- WHAT THE EXERCISE ASKS:
Go through the listing below and say how many lines include "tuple". Give the number by itself.

--------

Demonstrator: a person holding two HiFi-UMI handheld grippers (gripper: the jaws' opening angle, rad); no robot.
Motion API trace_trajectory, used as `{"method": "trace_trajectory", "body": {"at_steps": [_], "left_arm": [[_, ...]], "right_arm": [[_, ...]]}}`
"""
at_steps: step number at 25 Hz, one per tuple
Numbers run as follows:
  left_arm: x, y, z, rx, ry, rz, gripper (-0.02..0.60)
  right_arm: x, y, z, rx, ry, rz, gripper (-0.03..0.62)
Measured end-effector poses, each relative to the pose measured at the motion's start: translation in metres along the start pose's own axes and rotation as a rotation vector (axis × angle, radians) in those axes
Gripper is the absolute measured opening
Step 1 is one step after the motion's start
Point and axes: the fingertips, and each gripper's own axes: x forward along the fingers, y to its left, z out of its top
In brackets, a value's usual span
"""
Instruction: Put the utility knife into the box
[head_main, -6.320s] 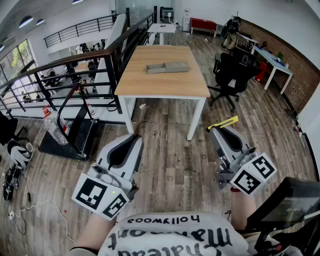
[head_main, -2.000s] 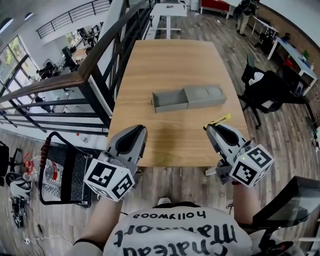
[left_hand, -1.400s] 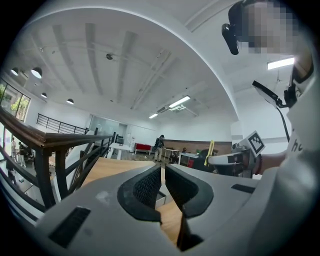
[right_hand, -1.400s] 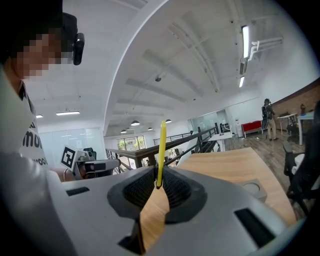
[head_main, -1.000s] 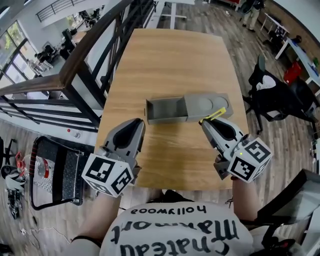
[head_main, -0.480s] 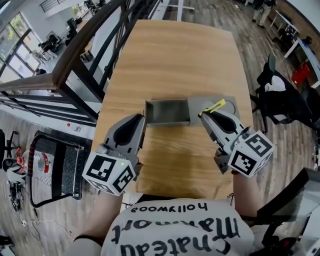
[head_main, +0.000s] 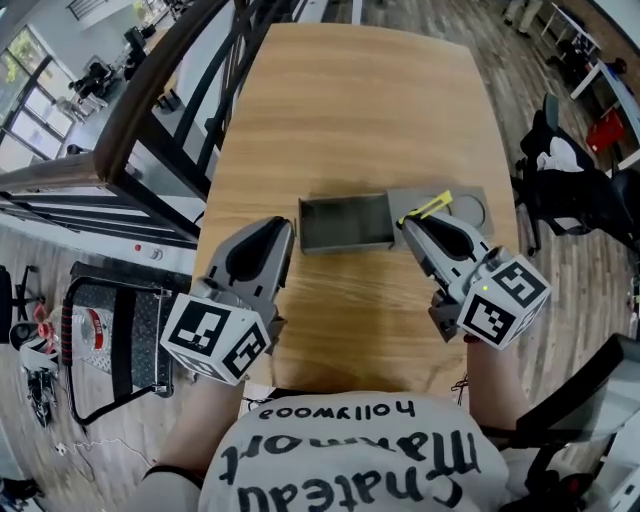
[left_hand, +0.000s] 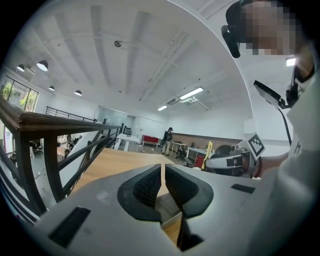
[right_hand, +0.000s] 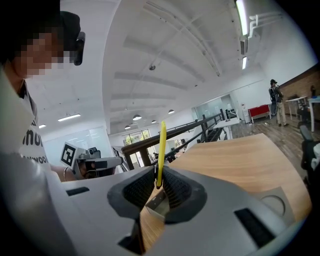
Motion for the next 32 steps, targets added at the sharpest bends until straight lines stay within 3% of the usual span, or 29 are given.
{"method": "trace_trajectory", "body": {"at_steps": [7,14,19,25,32], "left_arm": [[0.005,0.027,0.000,0.006,0.029,-0.042,0.029],[0.010,0.047,-0.006,-0.017,0.053,-0.064,0.029],[0.010,0.058,-0.018,-0.035,0.075,-0.062,0.029],[0.007,0.064,-0.023,-0.045,0.089,-0.055,0.029],[0.009,0.065,-0.026,-0.051,0.091,-0.051,0.029]], "right_arm": [[0.037,-0.007,-0.020,0.020,0.046,-0.049,0.054],[0.079,-0.035,-0.089,-0.096,0.265,-0.215,0.054],[0.095,-0.050,-0.117,-0.100,0.334,-0.291,0.054],[0.100,-0.054,-0.131,-0.013,0.336,-0.282,0.055],[0.101,-0.055,-0.140,-0.008,0.366,-0.265,0.055]]}}
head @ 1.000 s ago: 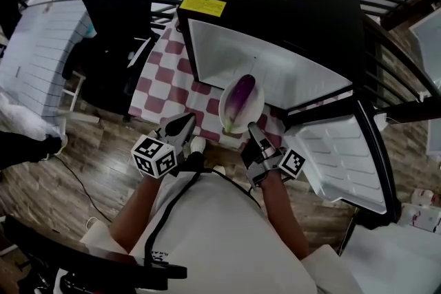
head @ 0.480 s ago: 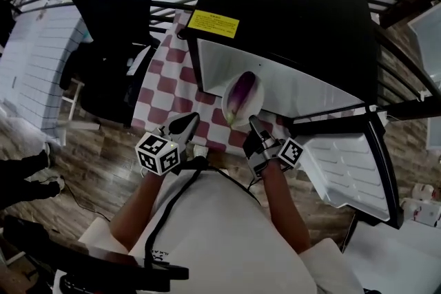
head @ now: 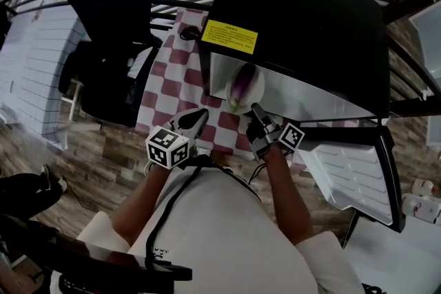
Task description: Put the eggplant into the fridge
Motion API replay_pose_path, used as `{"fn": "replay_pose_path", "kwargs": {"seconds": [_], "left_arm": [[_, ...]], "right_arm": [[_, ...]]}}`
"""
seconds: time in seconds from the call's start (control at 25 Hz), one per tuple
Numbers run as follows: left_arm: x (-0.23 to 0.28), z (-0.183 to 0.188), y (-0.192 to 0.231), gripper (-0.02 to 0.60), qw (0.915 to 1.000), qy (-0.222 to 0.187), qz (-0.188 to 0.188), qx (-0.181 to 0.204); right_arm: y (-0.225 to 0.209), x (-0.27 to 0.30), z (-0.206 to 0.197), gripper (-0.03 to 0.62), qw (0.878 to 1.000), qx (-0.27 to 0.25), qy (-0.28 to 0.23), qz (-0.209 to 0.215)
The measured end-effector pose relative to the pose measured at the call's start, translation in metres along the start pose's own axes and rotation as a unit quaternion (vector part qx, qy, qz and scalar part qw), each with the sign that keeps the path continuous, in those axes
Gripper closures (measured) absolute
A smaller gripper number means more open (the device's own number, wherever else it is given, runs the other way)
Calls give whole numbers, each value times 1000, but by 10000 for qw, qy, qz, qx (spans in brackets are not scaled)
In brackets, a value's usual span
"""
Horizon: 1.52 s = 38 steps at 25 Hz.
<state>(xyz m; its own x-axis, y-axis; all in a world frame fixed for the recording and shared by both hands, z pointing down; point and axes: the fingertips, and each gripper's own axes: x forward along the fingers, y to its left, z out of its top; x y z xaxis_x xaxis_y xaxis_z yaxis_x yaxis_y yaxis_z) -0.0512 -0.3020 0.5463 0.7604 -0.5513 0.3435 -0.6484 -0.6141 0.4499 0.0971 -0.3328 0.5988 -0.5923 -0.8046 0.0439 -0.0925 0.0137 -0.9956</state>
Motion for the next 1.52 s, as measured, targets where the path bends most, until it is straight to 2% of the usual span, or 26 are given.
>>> {"fn": "replay_pose_path", "kwargs": {"seconds": [0.44, 0.92, 1.28, 1.52], "left_arm": [[14, 1, 28, 577, 9997, 230, -50, 47], [19, -2, 39, 577, 9989, 413, -174, 110], [16, -3, 40, 577, 9988, 436, -187, 102], [9, -5, 44, 577, 9990, 424, -136, 72]], "right_arm": [[-24, 33, 12, 562, 9999, -30, 16, -112], [-24, 54, 19, 562, 9997, -162, 57, -154], [-38, 64, 22, 562, 9988, -247, 96, -418], [-56, 67, 29, 562, 9981, -121, 35, -601]]}}
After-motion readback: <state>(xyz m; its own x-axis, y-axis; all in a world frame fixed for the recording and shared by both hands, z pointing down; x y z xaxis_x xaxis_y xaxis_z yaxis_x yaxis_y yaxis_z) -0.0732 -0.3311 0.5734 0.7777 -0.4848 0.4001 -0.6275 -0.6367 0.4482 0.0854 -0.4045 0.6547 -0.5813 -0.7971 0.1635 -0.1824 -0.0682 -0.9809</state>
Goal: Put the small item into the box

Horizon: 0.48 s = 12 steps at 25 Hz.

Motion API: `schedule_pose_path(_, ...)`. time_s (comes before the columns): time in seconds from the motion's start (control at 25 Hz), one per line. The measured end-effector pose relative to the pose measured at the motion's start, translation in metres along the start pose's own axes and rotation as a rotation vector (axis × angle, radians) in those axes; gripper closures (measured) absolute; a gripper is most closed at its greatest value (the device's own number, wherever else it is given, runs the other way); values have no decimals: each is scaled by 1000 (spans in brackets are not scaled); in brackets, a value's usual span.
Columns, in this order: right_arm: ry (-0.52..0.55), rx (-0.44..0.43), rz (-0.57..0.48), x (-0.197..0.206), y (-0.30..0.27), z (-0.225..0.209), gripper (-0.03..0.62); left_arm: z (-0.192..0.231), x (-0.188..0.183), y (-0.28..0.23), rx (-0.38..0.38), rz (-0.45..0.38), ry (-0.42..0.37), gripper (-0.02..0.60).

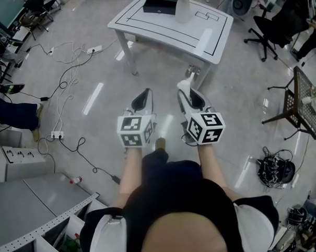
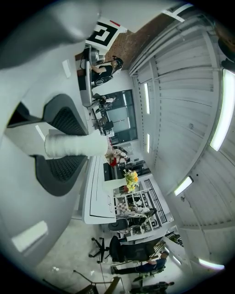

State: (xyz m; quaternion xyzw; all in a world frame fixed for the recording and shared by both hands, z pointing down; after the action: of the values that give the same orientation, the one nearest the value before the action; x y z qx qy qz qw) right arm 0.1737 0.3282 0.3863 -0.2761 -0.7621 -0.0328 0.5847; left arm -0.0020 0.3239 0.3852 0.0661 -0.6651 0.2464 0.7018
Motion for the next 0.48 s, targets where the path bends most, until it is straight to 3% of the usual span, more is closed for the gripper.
schedule_pose_path(0.48,13,-7,-1,-13,-42,2,457,33,-12,-25,-3,-14,-6,572)
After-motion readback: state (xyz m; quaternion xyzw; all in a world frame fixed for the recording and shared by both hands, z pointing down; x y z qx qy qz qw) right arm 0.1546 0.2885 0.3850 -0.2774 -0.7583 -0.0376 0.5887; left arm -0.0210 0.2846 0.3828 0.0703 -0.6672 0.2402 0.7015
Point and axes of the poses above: the fingertips, and each gripper's own axes: y backward along the fingers, z to its left, x out of its underside, the point moved 6 cm from there along y, backward along the fingers, and after that the axes turned 3 degrees about -y, right-handed, at the moved point
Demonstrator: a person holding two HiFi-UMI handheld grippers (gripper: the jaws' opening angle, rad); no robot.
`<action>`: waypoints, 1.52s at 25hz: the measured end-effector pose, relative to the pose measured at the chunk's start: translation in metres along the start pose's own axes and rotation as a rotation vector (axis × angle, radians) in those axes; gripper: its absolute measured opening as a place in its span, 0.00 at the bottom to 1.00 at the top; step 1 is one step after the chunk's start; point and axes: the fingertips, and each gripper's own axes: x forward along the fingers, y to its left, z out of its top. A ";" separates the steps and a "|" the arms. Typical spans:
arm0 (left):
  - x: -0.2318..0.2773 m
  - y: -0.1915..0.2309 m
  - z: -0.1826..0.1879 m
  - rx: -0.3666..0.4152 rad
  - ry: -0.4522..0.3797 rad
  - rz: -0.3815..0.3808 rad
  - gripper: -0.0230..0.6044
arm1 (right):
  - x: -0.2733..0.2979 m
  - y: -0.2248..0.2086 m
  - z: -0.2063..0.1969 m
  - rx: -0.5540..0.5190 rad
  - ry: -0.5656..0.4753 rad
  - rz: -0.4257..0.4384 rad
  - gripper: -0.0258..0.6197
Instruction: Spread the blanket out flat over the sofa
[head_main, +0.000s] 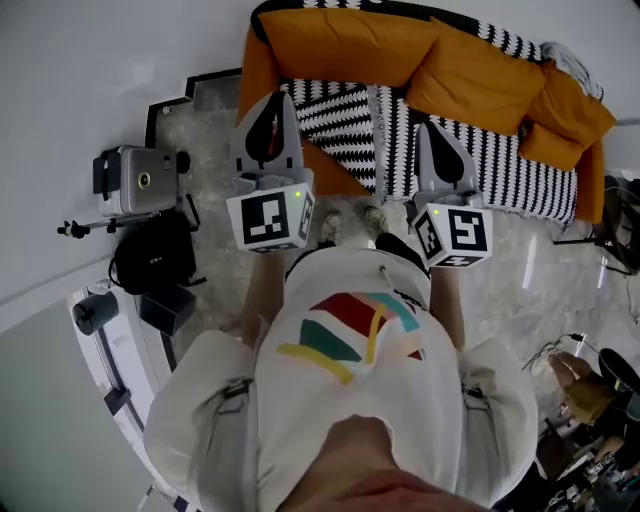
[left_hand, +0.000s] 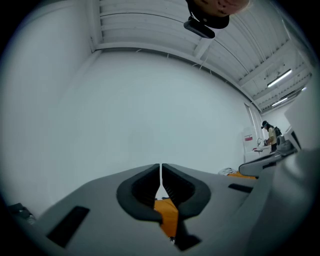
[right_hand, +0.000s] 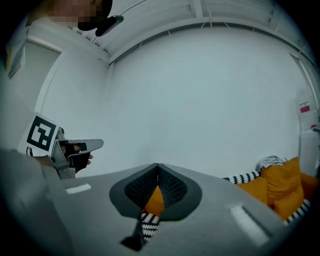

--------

- WRITTEN SOLUTION:
2